- Born: 17 March 1880 Onehunga, Auckland, New Zealand
- Died: 19 July 1964 (aged 84) Gisborne, New Zealand
- Allegiance: New Zealand
- Service number: WWI 22/47
- Unit: New Zealand Army Nursing Service
- Conflicts: First World War
- Awards: MBE

= Ethel Pritchard =

New Zealand military and civilian nurse

Ethel Pritchard (née Watkins; 17 March 1880 - 19 July 1964), also known as Ethel Watkins Taylor, was a New Zealand military and civilian nurse.

== Biography ==
Pritchard was born on 17 March 1880 to mother Madeline Ratahi Cochrane and father Bazett Watkins in Onehunga, Auckland, New Zealand. She was Māori and identified with the Ngāpuhi iwi. Her great-grandfather was Frederick Edward Maning and great-grandmother was Moengaroa.

She was one of the few nurses of Māori descent that served in World War I and left New Zealand in 1915 with the first draft of 50 nurses. Ethel was stationed at the No. 15 General Hospital in Alexandria, Egypt. She served during World War I for a total of 4 years and 78 days.

On 5 July 1921, she married Albert Pritchard Puha at St. Augustine Church in Napier.

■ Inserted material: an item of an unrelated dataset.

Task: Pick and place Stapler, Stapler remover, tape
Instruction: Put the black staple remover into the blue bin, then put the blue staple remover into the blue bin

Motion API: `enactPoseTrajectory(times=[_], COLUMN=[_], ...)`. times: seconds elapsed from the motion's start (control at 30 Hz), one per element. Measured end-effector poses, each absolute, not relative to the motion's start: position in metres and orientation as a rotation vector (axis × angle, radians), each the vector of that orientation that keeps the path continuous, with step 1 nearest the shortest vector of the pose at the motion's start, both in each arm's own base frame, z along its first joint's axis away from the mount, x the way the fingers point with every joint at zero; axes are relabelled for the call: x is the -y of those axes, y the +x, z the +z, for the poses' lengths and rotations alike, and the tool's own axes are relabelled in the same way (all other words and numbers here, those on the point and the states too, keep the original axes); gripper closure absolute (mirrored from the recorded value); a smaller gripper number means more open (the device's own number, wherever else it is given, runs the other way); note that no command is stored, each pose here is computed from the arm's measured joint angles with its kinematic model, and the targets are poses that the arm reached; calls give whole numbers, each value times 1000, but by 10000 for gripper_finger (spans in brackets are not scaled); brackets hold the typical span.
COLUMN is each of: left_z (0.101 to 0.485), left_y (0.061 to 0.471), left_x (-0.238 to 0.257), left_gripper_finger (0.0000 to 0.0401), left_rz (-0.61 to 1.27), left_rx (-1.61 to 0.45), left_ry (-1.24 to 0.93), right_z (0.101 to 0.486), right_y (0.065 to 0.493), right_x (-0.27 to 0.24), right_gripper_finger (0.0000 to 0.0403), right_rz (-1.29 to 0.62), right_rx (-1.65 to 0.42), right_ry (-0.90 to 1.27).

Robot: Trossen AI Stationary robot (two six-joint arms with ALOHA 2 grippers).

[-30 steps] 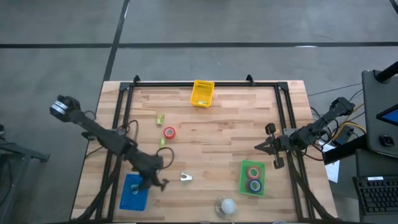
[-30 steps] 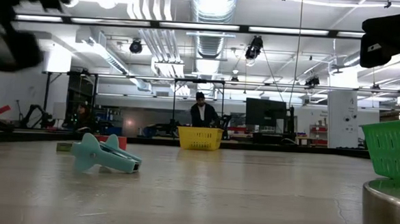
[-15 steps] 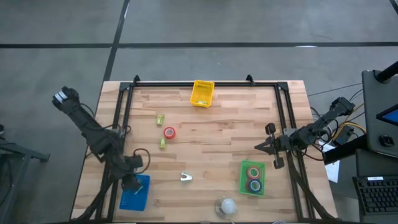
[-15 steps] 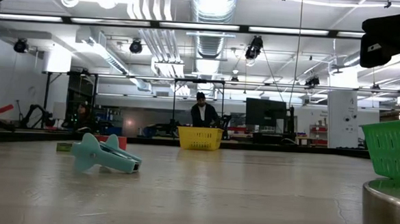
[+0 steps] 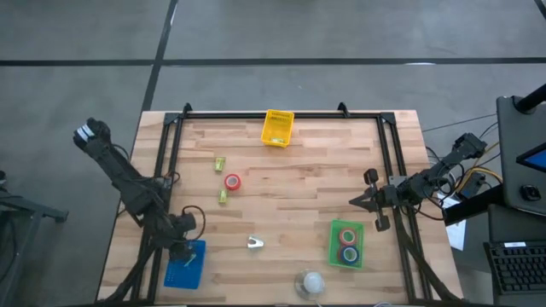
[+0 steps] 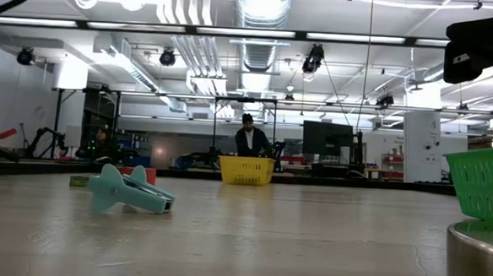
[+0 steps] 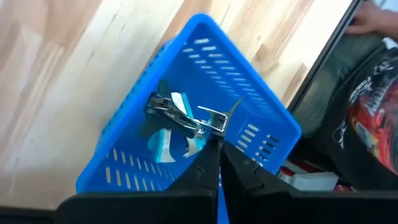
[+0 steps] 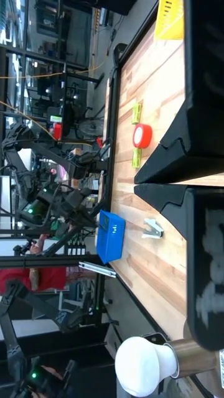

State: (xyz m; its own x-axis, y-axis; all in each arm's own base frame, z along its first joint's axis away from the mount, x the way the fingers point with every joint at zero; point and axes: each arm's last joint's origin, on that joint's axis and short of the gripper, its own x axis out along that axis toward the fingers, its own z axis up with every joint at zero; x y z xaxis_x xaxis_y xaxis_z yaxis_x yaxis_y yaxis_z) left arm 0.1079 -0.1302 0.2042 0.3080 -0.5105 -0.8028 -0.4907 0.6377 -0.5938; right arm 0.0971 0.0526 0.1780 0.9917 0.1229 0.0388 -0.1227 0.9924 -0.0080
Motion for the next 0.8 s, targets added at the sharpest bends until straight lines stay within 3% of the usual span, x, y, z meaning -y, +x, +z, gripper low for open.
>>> enactPoseTrajectory(times=[0.23, 0.6, 0.8], left_z=[200, 201, 210], left_y=[109, 111, 113], left_x=[131, 131, 130], left_gripper_finger=[389, 337, 317], left_rz=[-4, 9, -84], left_rx=[-1306, -1269, -1160], left_ry=[-947, -960, -946], right_z=[178, 178, 178], right_y=[97, 97, 97], right_x=[-53, -53, -53], right_gripper_finger=[394, 394, 394], right_rz=[123, 123, 123], right_rx=[39, 39, 39], right_ry=[-3, -6, -5])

During her career, Pritchard was a native health nurse for the Te Karaka district, president of the Matawai-Mōtū branch of the RSA, foundation member of the Country Women's Institute of New Zealand, member of the Victoria League, the National Council of Women of New Zealand, the Women's Division Federated Farmers of New Zealand and the St John Ambulance Brigade.

In the 1949 King's Birthday Honours, Pritchard was appointed a Member of the Order of the British Empire for long services as a district nurse and an honorary child welfare officer.

She died on 19 July 1964 in Gisborne.